Exercise directions
Return only the lines of the data below from the line with "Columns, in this" up to and including the line with "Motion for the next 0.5", exactly as written, with the pictures omitted.
▬▬▬
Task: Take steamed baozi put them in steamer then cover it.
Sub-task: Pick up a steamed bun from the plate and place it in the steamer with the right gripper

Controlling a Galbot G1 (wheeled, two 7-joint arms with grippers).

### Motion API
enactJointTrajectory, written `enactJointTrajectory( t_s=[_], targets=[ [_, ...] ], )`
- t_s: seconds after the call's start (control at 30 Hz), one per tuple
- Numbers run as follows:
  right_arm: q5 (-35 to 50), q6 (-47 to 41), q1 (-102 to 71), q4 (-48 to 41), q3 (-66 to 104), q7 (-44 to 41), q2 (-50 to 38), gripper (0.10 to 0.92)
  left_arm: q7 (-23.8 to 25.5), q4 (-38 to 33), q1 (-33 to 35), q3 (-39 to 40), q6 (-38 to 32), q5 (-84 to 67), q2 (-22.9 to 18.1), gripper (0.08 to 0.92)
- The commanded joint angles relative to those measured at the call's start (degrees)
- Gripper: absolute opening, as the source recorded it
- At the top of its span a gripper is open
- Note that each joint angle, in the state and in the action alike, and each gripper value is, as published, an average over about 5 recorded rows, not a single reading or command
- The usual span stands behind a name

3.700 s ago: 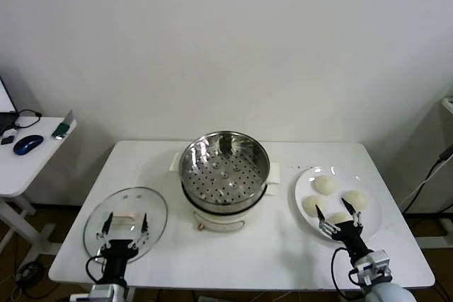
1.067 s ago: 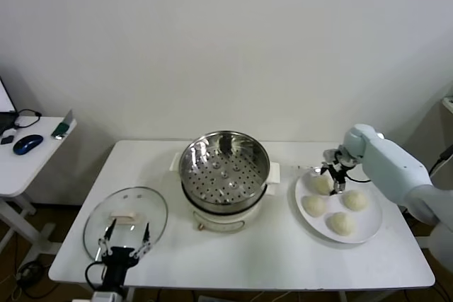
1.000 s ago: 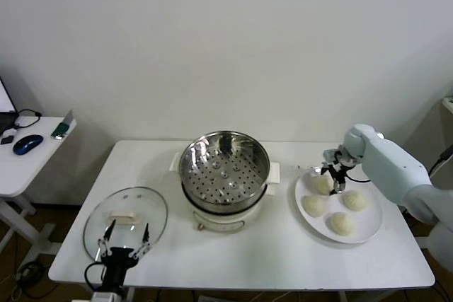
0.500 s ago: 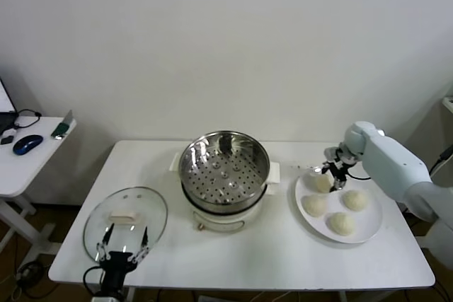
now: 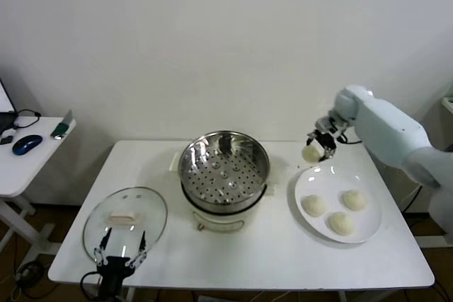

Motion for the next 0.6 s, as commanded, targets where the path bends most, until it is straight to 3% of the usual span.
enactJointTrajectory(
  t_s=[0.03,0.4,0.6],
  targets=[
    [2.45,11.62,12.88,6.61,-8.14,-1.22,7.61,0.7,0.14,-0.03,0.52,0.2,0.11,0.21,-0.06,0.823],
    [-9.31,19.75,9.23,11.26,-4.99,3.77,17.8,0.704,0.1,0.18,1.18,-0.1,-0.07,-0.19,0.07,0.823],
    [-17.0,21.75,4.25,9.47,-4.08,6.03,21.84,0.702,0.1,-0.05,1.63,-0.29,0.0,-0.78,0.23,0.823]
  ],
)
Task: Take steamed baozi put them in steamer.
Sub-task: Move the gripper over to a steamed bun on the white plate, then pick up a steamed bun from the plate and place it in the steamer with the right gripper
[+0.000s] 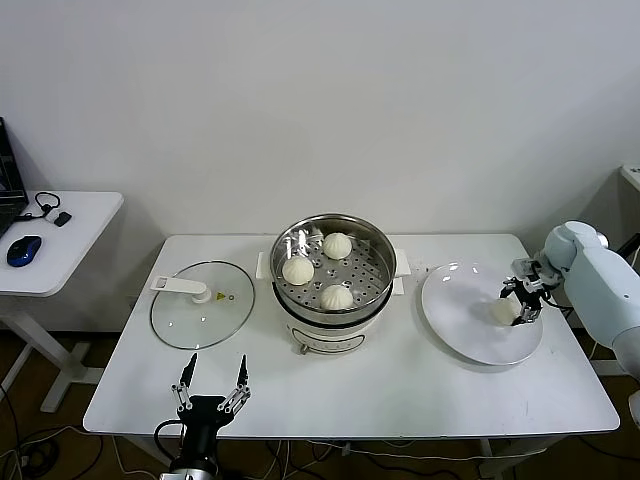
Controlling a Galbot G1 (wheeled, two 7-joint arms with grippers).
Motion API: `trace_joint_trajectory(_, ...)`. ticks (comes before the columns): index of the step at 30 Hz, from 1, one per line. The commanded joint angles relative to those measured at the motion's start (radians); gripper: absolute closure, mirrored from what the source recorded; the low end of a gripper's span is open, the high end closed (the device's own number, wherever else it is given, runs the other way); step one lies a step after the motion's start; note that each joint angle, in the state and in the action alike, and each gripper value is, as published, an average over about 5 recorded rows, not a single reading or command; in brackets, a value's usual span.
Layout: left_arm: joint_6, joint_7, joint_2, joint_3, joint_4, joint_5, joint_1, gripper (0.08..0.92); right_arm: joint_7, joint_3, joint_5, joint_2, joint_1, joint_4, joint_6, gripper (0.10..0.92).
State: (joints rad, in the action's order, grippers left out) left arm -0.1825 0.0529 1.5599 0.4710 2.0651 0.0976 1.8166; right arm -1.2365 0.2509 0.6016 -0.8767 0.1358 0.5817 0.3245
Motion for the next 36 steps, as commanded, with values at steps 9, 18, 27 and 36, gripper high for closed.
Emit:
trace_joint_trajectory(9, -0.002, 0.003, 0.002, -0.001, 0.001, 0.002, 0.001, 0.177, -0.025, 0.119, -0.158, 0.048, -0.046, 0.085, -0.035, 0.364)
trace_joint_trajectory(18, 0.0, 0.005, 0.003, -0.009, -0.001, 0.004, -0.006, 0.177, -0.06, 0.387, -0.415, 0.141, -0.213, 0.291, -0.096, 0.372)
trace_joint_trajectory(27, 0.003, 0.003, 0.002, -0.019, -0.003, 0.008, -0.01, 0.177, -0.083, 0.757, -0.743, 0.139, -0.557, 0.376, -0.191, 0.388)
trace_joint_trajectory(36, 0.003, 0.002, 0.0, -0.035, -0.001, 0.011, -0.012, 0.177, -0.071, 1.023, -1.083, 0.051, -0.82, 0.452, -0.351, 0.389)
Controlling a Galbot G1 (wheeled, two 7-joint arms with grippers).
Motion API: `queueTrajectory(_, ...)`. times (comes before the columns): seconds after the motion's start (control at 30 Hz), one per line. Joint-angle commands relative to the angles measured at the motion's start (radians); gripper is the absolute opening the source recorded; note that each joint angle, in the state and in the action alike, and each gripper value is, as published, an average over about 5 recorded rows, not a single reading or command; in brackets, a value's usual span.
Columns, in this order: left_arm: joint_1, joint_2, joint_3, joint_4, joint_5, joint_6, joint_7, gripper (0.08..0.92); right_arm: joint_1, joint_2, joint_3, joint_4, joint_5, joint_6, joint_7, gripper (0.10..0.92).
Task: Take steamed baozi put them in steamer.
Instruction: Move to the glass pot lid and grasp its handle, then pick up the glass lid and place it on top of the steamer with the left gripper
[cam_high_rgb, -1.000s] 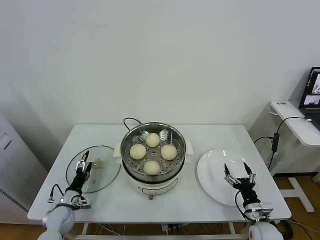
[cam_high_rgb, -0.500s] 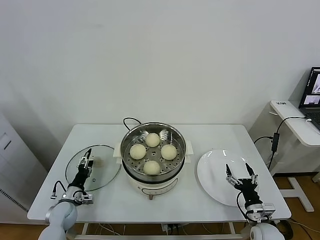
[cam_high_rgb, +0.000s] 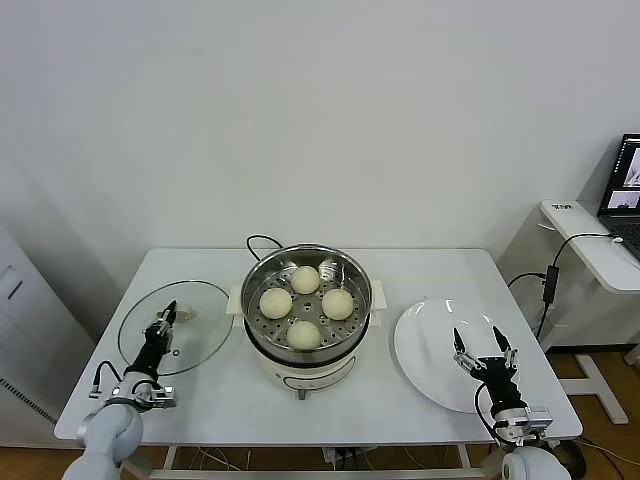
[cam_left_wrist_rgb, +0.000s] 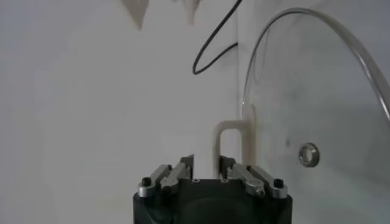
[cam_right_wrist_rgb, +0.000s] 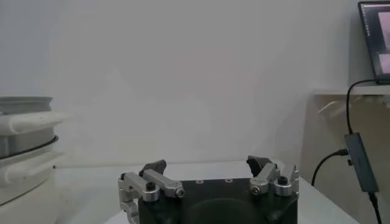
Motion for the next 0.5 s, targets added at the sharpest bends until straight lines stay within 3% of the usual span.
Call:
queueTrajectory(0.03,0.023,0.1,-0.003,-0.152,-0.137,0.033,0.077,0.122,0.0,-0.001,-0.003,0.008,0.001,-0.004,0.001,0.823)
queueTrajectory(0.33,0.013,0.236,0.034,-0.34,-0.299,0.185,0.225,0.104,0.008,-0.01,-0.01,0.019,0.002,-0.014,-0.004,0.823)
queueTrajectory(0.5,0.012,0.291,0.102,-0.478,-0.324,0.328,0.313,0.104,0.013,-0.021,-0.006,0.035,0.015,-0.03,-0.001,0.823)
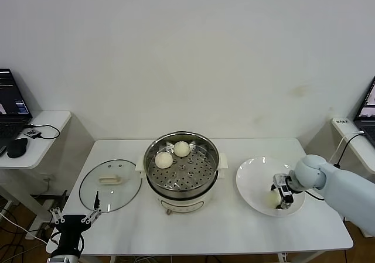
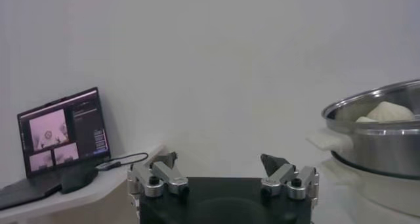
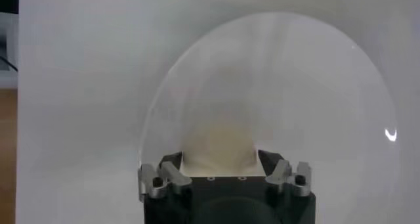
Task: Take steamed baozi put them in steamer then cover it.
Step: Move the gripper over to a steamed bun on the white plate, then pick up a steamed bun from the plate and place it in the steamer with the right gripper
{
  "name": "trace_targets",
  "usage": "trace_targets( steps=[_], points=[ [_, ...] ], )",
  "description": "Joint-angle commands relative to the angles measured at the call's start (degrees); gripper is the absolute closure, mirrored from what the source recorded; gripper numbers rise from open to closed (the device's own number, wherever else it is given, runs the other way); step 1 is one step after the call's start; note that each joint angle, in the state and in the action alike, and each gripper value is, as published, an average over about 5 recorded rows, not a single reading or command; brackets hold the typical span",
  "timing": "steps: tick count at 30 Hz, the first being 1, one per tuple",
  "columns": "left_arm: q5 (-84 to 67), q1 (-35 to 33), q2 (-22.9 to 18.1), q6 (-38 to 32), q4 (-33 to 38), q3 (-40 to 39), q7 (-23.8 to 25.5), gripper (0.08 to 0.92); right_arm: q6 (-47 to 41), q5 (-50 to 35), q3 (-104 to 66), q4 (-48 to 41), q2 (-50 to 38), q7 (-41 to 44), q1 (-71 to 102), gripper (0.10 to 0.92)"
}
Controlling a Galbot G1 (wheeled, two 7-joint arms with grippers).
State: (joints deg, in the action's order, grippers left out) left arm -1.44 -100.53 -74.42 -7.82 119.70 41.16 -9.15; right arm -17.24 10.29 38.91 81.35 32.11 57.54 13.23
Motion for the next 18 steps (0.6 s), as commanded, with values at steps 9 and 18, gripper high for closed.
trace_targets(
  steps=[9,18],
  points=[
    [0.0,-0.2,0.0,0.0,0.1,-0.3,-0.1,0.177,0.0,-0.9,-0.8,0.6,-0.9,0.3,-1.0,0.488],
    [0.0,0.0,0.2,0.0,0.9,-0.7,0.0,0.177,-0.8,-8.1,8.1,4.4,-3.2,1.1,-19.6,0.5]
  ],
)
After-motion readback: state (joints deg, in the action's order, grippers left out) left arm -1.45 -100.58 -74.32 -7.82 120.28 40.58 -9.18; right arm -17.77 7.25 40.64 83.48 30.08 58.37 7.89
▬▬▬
Result for this task
Columns, in this order: left_arm: joint_1, joint_2, joint_3, joint_4, joint_5, joint_6, joint_7, gripper (0.08..0.92); right_arm: joint_1, joint_2, joint_3, joint_4, joint_5, joint_6, joint_7, gripper (0.10..0.92).
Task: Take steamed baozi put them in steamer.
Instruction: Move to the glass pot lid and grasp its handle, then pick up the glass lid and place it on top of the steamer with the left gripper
[cam_high_rgb, -1.000s] 
[cam_high_rgb, -0.500s] 
[cam_high_rgb, +0.000s] 
[cam_left_wrist_rgb, +0.000s] 
[cam_right_wrist_rgb, +0.000s] 
Motion for the next 0.5 s, targets added at the sharpest bends until straight lines stay within 3% of the usual span.

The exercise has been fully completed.